(Saved entries)
=-=-=-=-=
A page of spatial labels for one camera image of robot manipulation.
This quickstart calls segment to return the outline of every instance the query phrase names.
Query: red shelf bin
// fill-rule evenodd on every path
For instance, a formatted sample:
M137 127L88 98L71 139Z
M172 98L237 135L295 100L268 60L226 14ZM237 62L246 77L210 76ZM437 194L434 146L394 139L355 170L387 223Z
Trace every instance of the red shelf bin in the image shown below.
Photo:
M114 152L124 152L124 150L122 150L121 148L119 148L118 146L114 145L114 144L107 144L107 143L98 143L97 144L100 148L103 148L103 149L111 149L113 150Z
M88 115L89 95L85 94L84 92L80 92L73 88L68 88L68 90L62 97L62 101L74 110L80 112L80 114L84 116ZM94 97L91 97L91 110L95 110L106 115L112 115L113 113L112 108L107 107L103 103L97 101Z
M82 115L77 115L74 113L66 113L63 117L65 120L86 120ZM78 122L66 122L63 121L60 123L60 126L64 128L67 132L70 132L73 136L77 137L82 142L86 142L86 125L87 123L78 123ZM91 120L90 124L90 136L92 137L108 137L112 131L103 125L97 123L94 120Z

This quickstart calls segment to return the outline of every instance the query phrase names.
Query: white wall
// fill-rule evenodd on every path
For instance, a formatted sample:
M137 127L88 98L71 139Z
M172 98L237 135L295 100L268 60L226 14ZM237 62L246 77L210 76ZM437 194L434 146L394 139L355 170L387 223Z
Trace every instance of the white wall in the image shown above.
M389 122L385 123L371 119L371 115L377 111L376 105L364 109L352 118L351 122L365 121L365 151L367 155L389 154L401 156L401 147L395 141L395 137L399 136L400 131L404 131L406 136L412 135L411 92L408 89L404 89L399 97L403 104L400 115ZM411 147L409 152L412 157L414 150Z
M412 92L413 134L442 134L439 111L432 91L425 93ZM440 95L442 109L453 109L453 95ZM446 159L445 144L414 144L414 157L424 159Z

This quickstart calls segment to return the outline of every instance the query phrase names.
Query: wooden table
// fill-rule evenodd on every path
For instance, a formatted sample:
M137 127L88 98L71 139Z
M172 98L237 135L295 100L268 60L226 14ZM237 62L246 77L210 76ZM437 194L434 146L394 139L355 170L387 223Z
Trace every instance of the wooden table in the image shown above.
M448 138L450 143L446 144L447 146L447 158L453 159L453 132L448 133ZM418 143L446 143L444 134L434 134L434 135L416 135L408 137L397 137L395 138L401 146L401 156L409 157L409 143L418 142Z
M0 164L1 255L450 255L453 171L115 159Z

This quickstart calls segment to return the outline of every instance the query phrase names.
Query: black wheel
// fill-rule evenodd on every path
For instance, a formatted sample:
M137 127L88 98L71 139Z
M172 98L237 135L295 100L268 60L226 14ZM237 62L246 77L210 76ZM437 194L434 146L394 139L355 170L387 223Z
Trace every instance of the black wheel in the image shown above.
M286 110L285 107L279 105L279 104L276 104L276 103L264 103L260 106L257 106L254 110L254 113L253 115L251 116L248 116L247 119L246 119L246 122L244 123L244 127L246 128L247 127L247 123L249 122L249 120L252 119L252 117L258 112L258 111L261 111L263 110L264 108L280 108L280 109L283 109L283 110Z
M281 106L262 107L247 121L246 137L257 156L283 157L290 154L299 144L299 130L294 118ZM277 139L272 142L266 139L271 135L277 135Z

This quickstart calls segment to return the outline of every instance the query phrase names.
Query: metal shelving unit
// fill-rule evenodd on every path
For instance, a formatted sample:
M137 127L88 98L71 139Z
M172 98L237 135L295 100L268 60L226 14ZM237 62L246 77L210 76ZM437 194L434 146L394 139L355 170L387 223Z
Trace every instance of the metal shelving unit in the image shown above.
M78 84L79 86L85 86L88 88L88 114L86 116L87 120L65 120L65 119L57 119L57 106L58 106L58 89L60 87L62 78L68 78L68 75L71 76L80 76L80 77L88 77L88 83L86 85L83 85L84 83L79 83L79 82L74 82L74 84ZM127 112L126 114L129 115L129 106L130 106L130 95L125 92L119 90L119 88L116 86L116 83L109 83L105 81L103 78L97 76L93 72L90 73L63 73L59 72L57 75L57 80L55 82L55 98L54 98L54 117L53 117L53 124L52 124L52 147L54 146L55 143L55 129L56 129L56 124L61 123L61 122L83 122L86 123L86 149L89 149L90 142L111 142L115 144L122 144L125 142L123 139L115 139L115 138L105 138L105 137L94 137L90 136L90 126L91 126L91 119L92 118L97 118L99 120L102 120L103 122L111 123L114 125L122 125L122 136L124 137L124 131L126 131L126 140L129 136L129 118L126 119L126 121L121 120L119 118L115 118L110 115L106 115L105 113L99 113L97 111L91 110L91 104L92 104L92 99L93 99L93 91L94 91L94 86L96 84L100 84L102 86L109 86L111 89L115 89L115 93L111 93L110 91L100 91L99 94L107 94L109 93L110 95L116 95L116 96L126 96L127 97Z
=-=-=-=-=
> Assigned task
Whenever a line above has the word "shelf" in it, copy that line.

> Written response
Query: red shelf bin
Trace every instance of the red shelf bin in the image shown below.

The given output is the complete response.